Where to begin? First, my apologies for the long delay in updates. As has been the case lately, work eats up a lot of time, and by the end of the day chemo has me exhausted. So at night instead of being social I’m either sleeping or watching Glee (or Nurse Jackie, or United States of Tara, or……. too much tv).

So what’s happened in recent weeks?

I had been on my standard chemo cycle, and completed round #7 earlier this month. Unfortunately, that same week I received an annoying reminder of my jaw radiation that I had over 12 years ago for osteosarcoma. As some of you may know, the radiation not only destroyed my skin and gums, but also the roots of the three teeth that were in its path. And in the years since then I’ve lost two molars, and each time they pulled the tooth there was very little left of the roots. Well, I was having some pain in the third tooth (the second bicuspid for all of you dental nerds). I went to an oral surgeon for an x-ray and there were hardly any signs of roots for the thing. Obviously I needed surgery, but when he went to pull the tooth, pliers in hand (and around my tooth), it took the slightest pull the yank the thing out. There was nothing holding it in. Still, I had to deal with the annoyances of the surgery, plus extra antibiotics and gargley mouth washes since I’m already on chemo and really shouldn’t be having surgery of any kind.

The recovery was basically fine, but this little interruption did cause a bit of delay in the chemo cycle. Given the risks, my doctors decided it best to hold on two Avastin cycles. As a reminder, Avastin’s job is to cut blood supply to the tumor. Obviously cutting blood supply to a healing wound would not be good! So I should be going in tomorrow morning for Avastin, but instead will just be getting blood work to get me set for chemo round #8 next week.

In the meantime, life has been zipping by. The weekend after the tooth excitement was Mother’s Day weekend. Mom and I flew out to be with Jill & Ben (and Ruby). It was a short getaway for me — only three days — but still nice to be out there. Mom was able to spend a few extra days. We got to spend some time out in the beautiful weather, including a round of frisbee golf in Golden Gate Park. I hate to brag, but I seriously kicked ass. I had the highest score! When I threw a frisbee right at mom’s back… fifty feet away, to my left (not even in front of me)… I knew it was going to be bad. Seriously, I am horrible. But we had plenty of laughs!
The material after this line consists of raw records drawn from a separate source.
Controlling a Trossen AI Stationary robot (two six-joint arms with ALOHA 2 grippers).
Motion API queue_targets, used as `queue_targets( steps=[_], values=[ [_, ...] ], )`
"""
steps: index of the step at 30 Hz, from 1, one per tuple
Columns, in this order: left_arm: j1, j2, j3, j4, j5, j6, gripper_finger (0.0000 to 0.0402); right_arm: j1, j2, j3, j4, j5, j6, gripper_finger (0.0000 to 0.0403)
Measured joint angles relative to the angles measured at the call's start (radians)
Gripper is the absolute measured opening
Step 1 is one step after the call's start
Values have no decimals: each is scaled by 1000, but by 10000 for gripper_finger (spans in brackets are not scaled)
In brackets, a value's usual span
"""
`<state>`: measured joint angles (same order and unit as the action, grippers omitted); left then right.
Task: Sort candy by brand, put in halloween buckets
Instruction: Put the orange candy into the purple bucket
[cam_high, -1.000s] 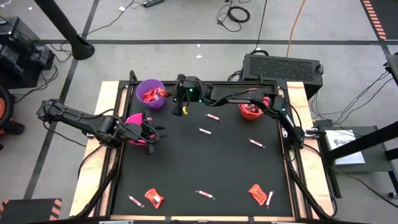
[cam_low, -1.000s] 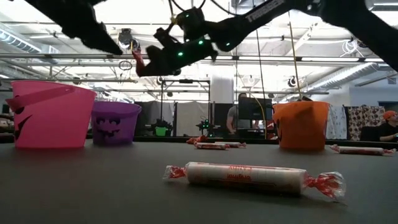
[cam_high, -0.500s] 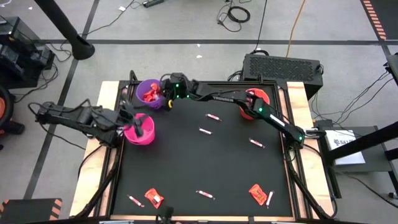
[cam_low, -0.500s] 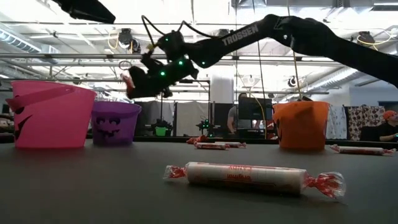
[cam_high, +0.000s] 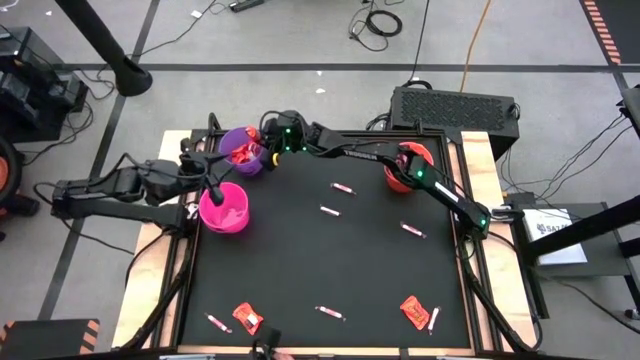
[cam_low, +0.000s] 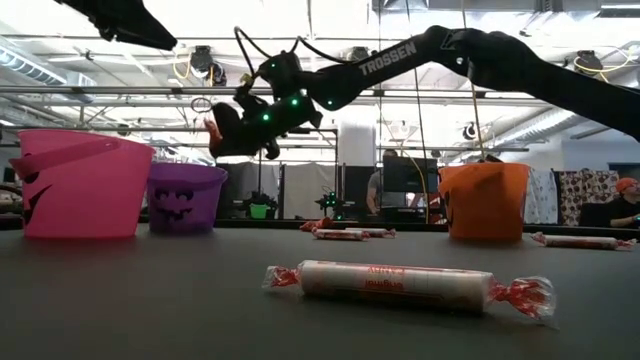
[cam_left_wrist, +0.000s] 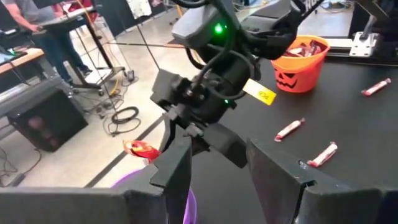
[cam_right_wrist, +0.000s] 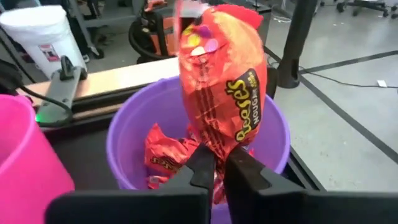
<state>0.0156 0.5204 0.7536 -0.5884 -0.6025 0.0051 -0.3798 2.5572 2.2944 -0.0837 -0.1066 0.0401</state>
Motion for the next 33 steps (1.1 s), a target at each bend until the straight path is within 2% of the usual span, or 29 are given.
queue_targets(
  steps=[6, 12, 17, 20, 24, 28, 33],
  values=[
    [6, 3, 0, 3, 6, -25, 162, 0, 0, 0, -2, -60, 49, 84],
    [6, 3, 0, 3, 32, -26, 162, 0, 0, 0, 0, -62, 73, 153],
    [5, 3, 0, 1, 51, -27, 162, -6, -1, 0, 0, -64, 67, 191],
    [4, 3, 0, -39, 60, -51, 162, -15, -24, 0, -64, -79, 31, 204],
    [5, 3, -11, -106, 52, -110, 162, -31, -112, 0, -255, -83, -53, 210],
    [5, 13, -47, -103, 53, -158, 162, -56, -197, 3, -440, -76, -97, 210],
    [31, 112, -68, -34, 59, -151, 162, -84, -308, 2, -675, -72, -109, 210]
  ],
)
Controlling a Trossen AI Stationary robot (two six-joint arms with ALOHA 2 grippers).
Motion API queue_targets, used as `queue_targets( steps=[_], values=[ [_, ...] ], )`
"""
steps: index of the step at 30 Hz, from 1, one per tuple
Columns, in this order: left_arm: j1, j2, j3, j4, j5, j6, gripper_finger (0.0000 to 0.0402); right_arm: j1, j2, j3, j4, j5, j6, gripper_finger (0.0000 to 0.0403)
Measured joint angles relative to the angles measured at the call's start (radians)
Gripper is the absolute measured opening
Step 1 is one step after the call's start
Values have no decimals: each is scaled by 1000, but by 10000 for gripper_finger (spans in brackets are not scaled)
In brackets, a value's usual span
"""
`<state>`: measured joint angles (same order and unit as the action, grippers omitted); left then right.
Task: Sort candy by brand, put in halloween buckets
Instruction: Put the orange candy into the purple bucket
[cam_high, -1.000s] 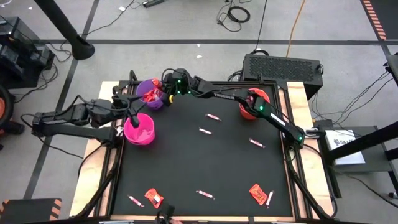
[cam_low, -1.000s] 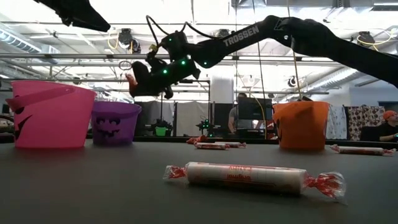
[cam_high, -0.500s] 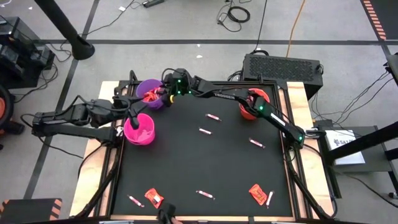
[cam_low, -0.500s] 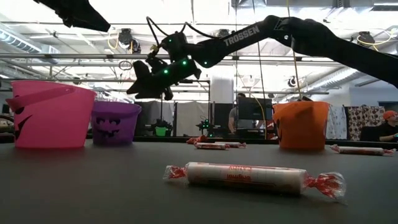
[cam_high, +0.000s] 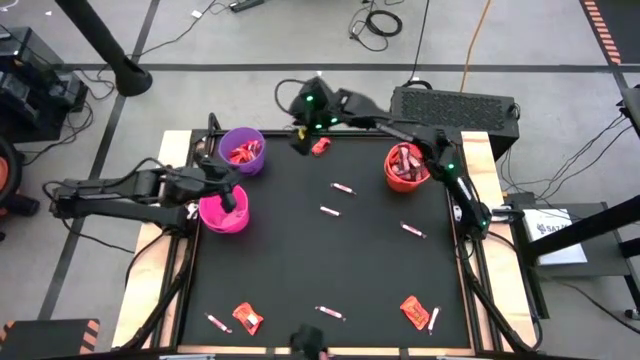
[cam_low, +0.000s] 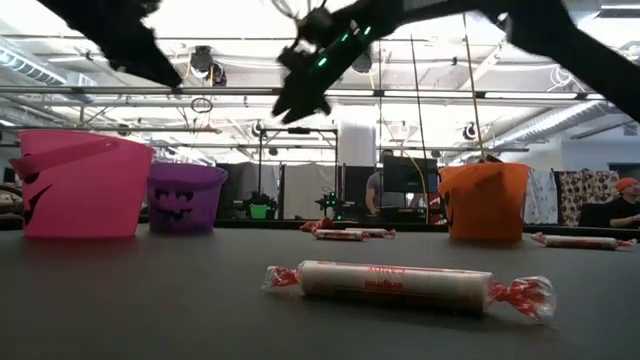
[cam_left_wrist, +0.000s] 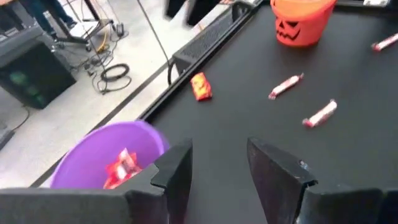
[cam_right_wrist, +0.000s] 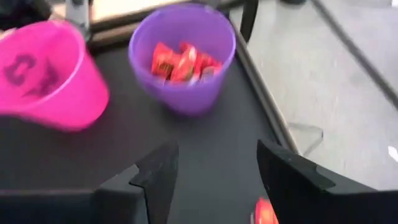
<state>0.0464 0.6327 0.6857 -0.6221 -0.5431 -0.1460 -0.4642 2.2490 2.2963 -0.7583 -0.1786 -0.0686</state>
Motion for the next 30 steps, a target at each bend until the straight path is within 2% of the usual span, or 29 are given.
queue_targets(
  steps=[9, 14, 18, 25, 30],
  values=[
    [196, 358, -10, 373, 304, 160, 162, 3, -117, -1, -429, 0, -7, 210],
    [334, 579, 16, 559, 504, 207, 162, 26, -140, -1, -543, -2, -8, 209],
    [411, 767, 110, 624, 596, 233, 162, 44, -154, -1, -585, 12, -19, 209],
    [480, 1105, 385, 582, 619, 266, 162, 72, -176, -1, -668, 58, -25, 209],
    [508, 1284, 575, 507, 615, 267, 162, 92, -220, -14, -691, 122, -30, 209]
  ],
)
I flew back on Monday for a couple days of work and then was off to Houston that Wednesday. This was one of the shortest visits in time spent actually in tests. It was pretty much just blood and an MRI, followed by visits with Dr. Wolff and two student doctors (one of them actually Dr. Wolff’s daughter!). All tests turned out well. The MRI showed no changes since the last one in March — a good sign. With the tests going so quickly I was able to spend a bit of time relaxing — dinner with my friend Mark, a screening of How to Train Your Dragon (which I recommend), checking out some new restaurants, and of course, ice cream at Amy’s. I’ll be going for a much more extensive series of tests in July.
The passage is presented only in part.